Staff Correspondent: World’s second largest apparel exporter, Bangladesh risks losing its footing in the global market with the competitive edge it was holding for the past few years, and needs immediate efforts towards product and market diversification.
The warning and suggestion concerning the biggest export sector of the country, which occupies over 82 per cent of the total export basket, were made at a report of the World Bank, titled ‘Bangladesh Development Update: Powering the Economy Efficiently’, released in recently.
The report said, Bangladesh’s garments industry may suffer external shocks in the form of reduced demand, higher price of cotton imports, or higher tariff in Europe. It also observed, Bangladesh’s current advantages, namely cheap labour cost, which it has been using to come atop competition against India, Vietnam, Pakistan, and Sri Lanka, is ‘thinly based’.
Bangladesh may soon start losing market share as trade alliances and tariff preferences shift. The cost of labour is increasing and will increase further as the living wage movement gains ground. Improved compliance has also raised cost of production, the report said.

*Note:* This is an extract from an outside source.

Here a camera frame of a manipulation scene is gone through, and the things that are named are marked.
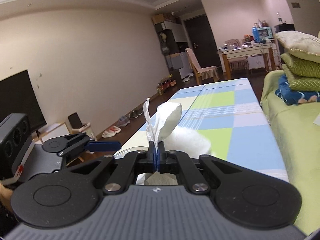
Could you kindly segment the person's left hand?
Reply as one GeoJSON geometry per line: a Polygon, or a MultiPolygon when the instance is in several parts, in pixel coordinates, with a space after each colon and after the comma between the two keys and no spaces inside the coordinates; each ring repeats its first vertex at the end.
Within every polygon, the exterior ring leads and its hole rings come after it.
{"type": "Polygon", "coordinates": [[[1,204],[10,212],[12,212],[12,207],[10,204],[13,191],[6,188],[2,183],[0,183],[0,201],[1,204]]]}

The World Bank also observed that initiatives towards export and market diversification have failed to yield visible results for Bangladesh. Also, at the same time, the export of a promising item – leather – is also suffering setbacks due to mass factory relocation and other issues.
It also observed that Bangladesh was weak in taking advantage of China’s displacement and that it benefitted others. As an example, it cited that Bangladesh’s growth in US market was only 2.3 per cent, which was over 7 per cent for Vietnam, 5.3 per cent for Mexico and 1.19 per cent for India.
As per recommendations, the World Bank said product and market diversification are critical for building resilience in the readymade garments industry. Also, going forward, “Sector-specific targeted programmes and more emphasis on research and development (R&D) will be needed.”